DATA EXCERPT:
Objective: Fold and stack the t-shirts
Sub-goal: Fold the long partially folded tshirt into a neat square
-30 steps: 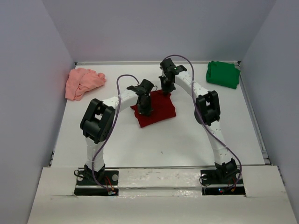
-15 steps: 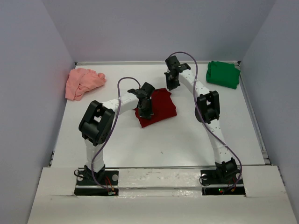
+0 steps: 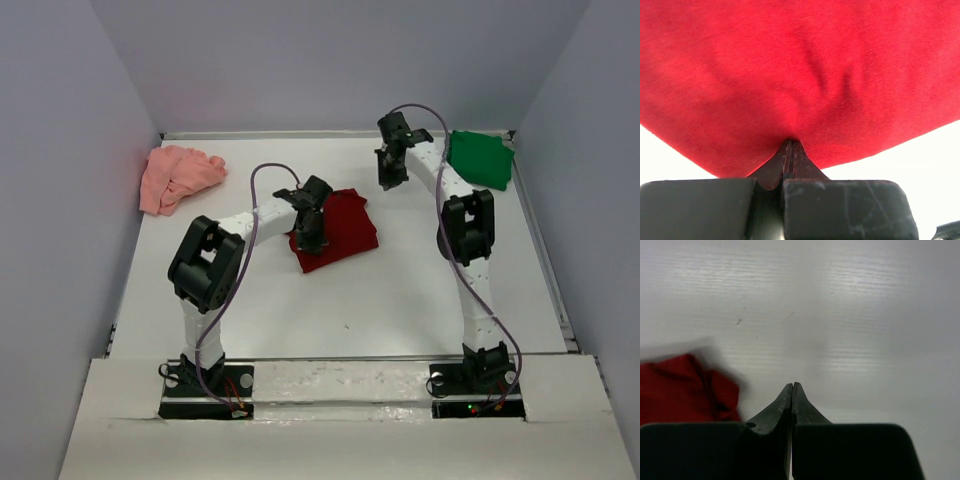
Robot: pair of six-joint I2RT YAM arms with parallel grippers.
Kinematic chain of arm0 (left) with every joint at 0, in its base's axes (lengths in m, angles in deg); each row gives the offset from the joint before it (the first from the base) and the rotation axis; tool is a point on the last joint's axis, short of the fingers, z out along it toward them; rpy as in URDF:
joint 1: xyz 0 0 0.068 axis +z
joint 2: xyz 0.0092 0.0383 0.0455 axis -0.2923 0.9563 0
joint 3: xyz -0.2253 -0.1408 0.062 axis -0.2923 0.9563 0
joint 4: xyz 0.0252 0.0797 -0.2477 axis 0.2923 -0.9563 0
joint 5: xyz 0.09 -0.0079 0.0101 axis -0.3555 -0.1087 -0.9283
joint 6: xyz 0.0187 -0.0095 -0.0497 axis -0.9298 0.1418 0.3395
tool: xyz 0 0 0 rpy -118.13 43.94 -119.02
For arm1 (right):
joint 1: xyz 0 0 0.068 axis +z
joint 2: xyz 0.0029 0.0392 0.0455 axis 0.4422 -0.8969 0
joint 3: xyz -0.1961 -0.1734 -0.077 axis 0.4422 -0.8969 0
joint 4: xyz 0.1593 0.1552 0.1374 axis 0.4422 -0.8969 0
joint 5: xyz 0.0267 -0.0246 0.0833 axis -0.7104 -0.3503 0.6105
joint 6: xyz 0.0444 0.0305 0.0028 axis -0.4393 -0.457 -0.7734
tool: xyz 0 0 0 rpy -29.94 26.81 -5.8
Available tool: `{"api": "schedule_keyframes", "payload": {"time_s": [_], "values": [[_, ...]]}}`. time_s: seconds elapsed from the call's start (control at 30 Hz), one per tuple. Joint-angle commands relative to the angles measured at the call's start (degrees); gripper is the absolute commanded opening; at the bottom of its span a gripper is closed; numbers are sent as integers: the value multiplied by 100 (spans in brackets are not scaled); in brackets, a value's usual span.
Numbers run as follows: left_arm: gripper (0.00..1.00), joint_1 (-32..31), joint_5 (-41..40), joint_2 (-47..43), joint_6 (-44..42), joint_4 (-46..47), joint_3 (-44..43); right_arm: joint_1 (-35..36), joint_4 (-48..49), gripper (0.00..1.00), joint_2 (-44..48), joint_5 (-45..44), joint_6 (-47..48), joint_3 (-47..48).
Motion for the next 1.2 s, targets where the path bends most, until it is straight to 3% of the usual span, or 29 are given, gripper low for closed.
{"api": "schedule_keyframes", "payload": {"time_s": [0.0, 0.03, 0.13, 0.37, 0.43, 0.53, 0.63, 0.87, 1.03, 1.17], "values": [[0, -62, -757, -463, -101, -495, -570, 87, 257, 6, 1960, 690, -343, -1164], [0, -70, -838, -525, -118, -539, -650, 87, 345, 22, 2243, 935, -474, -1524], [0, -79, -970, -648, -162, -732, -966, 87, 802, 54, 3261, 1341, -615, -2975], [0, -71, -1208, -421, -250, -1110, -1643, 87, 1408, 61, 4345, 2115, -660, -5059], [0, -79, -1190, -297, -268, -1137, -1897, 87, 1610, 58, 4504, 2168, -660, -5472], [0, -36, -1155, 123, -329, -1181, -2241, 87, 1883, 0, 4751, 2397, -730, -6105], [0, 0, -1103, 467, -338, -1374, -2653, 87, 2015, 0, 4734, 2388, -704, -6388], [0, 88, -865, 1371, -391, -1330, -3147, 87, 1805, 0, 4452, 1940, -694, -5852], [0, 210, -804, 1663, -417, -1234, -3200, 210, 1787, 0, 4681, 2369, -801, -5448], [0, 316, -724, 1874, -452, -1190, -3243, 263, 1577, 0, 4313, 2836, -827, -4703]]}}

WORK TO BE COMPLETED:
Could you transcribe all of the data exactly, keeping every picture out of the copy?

REPLY TO THE TASK:
Objective: Fold and stack the t-shirts
Sub-goal: Fold the long partially folded tshirt into a neat square
-30 steps: 
-15 steps: 
+0 steps: 
Robot: pair of six-joint I2RT YAM arms with parallel grippers.
Kinematic chain of arm0 (left) with every joint at 0, in its base's axes (lengths in m, angles in deg); each row gives the offset from the joint before it (the first from the base) and the rotation axis; tool is a point on the last joint's axis, short of the fingers, z out along it toward them; rpy as in URDF:
joint 1: xyz 0 0 0.068 axis +z
joint 2: xyz 0.0092 0.0383 0.0455 axis -0.2923 0.9563 0
joint 3: xyz -0.2253 -0.1408 0.062 axis -0.2923 0.9563 0
joint 4: xyz 0.0252 0.0797 -0.2477 axis 0.2923 -0.9563 0
joint 5: xyz 0.09 -0.0079 0.0101 axis -0.3555 -0.1087 -0.9283
joint 6: xyz 0.0187 -0.0095 -0.0497 axis -0.9298 0.1418 0.3395
tool: xyz 0 0 0 rpy -118.13 43.94 -119.02
For arm1 (right):
joint 1: xyz 0 0 0.068 axis +z
joint 2: xyz 0.0029 0.0392 0.0455 axis 0.4422 -0.8969 0
joint 3: xyz -0.1961 -0.1734 -0.077 axis 0.4422 -0.8969 0
joint 4: xyz 0.1593 0.1552 0.1374 axis 0.4422 -0.8969 0
joint 5: xyz 0.0267 -0.0246 0.0833 axis -0.7104 -0.3503 0.6105
joint 6: xyz 0.0444 0.0305 0.0028 axis -0.4393 -0.457 -0.7734
tool: xyz 0 0 0 rpy -29.94 26.81 -5.8
Available tool: `{"api": "schedule_keyframes", "payload": {"time_s": [_], "values": [[_, ...]]}}`. time_s: seconds elapsed from the call's start (control at 30 Hz), one per tuple. Joint-angle commands relative to the angles measured at the call's start (degrees); gripper is the absolute commanded opening; at the bottom of its span a gripper is closed; numbers are sent as integers: the value multiplied by 100 (spans in brackets are not scaled); in brackets, a value's usual span.
Numbers run as follows: left_arm: gripper (0.00..1.00), joint_1 (-32..31), joint_5 (-41..40), joint_2 (-47..43), joint_6 (-44..42), joint_4 (-46..47), joint_3 (-44..43); right_arm: joint_1 (-35..36), joint_4 (-48..49), gripper (0.00..1.00), joint_2 (-44..48), joint_5 (-45..44), joint_6 (-47..48), joint_3 (-47..48).
Motion for the next 1.2 s, targets where the path bends most, until it is straight to 3% of the usual span, or 29 are given, gripper low for closed.
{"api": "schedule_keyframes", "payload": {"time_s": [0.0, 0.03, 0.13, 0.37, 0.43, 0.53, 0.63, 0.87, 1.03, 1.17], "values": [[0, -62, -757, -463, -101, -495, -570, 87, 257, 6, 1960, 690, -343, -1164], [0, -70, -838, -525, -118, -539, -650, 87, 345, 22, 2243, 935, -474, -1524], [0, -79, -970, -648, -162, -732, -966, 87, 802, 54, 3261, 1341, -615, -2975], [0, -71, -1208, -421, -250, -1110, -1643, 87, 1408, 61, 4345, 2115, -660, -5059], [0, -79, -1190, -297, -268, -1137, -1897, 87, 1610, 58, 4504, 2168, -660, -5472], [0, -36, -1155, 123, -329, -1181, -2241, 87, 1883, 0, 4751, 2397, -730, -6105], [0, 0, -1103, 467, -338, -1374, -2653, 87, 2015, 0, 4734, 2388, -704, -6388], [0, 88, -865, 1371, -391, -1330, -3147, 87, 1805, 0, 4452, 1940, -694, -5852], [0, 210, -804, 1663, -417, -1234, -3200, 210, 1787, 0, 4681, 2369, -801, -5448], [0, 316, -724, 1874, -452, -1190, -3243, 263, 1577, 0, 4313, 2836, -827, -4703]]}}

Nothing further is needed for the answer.